¡Cada
día más vieja! ¡Venga Remedios, levanta! ¡Hay Señor Nuestro Jesucristo! Hemos
venido a este valle de lágrimas a sufrir pero ¡será necesario tanto! No tengo
que comer; no tengo ropa buena, este raído chal ya no me cubre ni los hombros.

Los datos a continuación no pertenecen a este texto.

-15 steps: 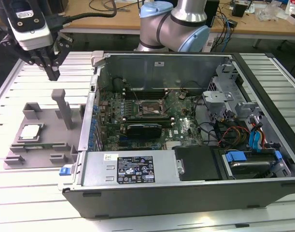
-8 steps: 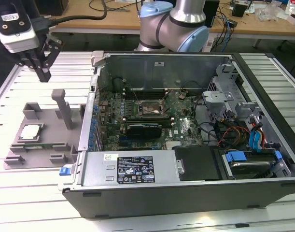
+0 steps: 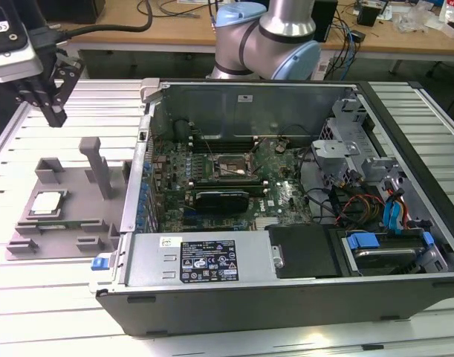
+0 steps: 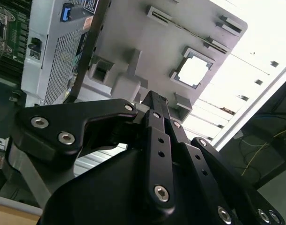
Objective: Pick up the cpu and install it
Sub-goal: 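Reach for the cpu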
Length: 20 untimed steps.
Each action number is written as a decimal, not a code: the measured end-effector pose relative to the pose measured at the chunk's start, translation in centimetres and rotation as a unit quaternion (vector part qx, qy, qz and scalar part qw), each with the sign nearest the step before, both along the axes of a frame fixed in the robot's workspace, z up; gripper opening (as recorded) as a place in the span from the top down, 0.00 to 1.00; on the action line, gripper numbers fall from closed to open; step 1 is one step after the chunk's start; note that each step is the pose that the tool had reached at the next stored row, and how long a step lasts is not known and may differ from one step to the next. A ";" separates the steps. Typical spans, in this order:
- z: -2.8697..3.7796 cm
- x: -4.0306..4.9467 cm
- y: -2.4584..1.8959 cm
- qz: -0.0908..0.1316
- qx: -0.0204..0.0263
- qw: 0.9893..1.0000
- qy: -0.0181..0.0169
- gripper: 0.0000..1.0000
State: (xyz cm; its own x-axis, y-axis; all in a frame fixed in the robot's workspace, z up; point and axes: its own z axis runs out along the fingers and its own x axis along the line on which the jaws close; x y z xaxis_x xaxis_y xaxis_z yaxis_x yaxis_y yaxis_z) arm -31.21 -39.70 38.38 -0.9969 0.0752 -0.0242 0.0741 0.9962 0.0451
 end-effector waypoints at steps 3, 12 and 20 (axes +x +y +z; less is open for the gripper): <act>-0.25 -1.03 0.01 0.000 0.000 1.000 0.000 0.89; -3.38 -2.54 0.01 0.000 0.000 1.000 0.000 0.89; -5.77 -3.28 0.01 0.000 0.000 1.000 0.000 0.89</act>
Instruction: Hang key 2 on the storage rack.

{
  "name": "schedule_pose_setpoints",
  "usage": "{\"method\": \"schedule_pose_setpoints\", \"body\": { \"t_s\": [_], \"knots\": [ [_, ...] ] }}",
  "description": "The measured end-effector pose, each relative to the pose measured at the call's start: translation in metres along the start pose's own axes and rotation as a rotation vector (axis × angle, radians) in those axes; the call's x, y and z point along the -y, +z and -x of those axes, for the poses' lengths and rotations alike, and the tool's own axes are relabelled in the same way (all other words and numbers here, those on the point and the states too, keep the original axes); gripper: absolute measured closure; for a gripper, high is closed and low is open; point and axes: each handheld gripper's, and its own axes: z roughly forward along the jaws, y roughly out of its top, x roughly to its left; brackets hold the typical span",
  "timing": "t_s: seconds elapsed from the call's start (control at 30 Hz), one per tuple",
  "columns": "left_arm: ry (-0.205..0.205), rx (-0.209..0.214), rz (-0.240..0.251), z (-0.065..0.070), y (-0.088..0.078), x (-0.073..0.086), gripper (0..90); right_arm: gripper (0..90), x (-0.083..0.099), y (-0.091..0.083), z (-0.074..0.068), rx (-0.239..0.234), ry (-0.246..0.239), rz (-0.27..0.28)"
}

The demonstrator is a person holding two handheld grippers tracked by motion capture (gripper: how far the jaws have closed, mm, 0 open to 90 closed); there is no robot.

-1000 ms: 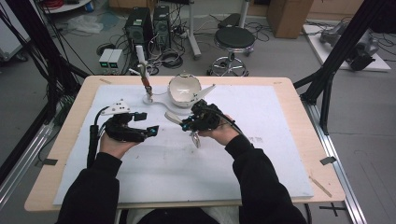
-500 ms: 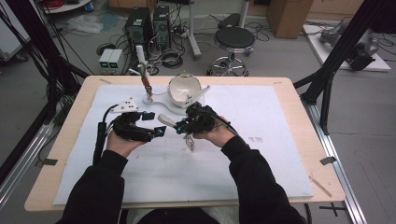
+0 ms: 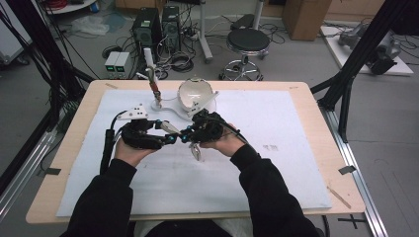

¡No llegaré al invierno! Me voy al mercado, debo buscar algún chisme sobre
alguien o concertar una boda prontamente.
La
culpa es de los Barones. El viejo ya no sirve y la tonta de la Baronesa no le
cede mas que inocentes prendas de amor al caballero. Si le diera otra cosa y el
caballero respondiera con un buen envite, en unos meses tendríamos un heredero y
con los niños viene la esperanza. Así ¿qué nos queda? Cuando muera el Barón
¿Quién nos protegerá? La soldadesca se dispersara en busca de otros señores a
los que servir y los bandidos podrán hacer lo que quieran en el pueblo.
En
el mercado no hay nadie, en la taberna tampoco. Voy a la iglesia a buscar al
caballero, de seguro allí se encuentra rogándole al santo, y le doy un par de
consejos. ¡Míralos! ¡Los dos tontos! El caballero andante y la Baronesa
estrecha, arrodillados rezando a Nuestro Señor y mirándose de soslayo.
Suenan
las campanas de la torre, algo ha visto el vigía. Voy a ver.
¿Qué
casualidad? Toda la mañana pensando en niños que son el futuro y ahora ¡nos
llega una horda! Debe ser la mal llamada Cruzada de los niños. ¡Oh, qué pena,
tan pequeños y medio desnudos! ¡Qué caritas de hambre! ¡Qué barbaridad mandar
niños a la guerra!
El
pueblo no tiene comida suficiente para tantos, ni manera de socorrerlos. Pero
quizá uno de ellos podría ser salvado y a su vez salvar al pueblo. Si el Barón
tomara como ahijado a uno de ellos… Voy
rauda a pedir audiencia con el Barón.